-- Opening Marker --

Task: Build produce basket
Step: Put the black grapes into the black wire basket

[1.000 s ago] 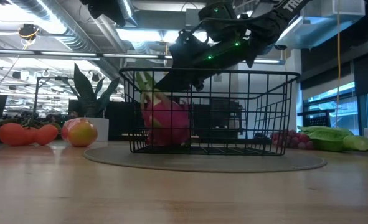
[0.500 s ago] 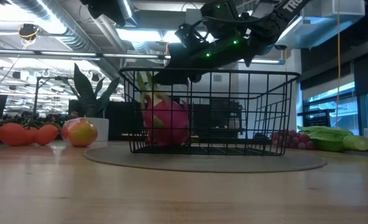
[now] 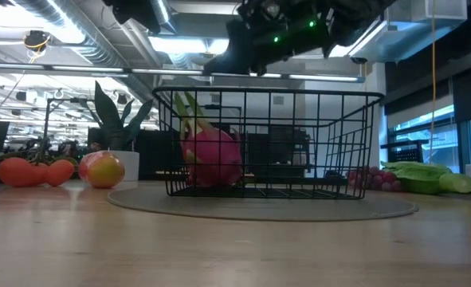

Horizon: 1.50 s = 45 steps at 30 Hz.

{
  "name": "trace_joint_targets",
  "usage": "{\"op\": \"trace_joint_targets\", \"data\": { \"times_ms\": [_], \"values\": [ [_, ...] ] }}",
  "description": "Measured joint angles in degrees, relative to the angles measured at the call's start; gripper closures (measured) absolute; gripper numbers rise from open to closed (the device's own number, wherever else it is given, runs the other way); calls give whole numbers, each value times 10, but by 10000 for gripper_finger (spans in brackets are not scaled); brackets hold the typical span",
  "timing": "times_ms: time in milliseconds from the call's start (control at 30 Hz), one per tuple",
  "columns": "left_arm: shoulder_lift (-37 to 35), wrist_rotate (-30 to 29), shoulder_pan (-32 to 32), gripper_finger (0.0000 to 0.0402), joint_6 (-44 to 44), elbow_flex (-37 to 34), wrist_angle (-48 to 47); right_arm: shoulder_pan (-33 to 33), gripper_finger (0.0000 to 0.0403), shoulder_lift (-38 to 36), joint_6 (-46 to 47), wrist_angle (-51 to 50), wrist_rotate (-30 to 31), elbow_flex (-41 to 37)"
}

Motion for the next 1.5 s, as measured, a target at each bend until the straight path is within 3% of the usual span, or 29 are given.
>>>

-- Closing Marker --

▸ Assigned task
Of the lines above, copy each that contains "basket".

▸ The answer
Task: Build produce basket
Step: Put the black grapes into the black wire basket

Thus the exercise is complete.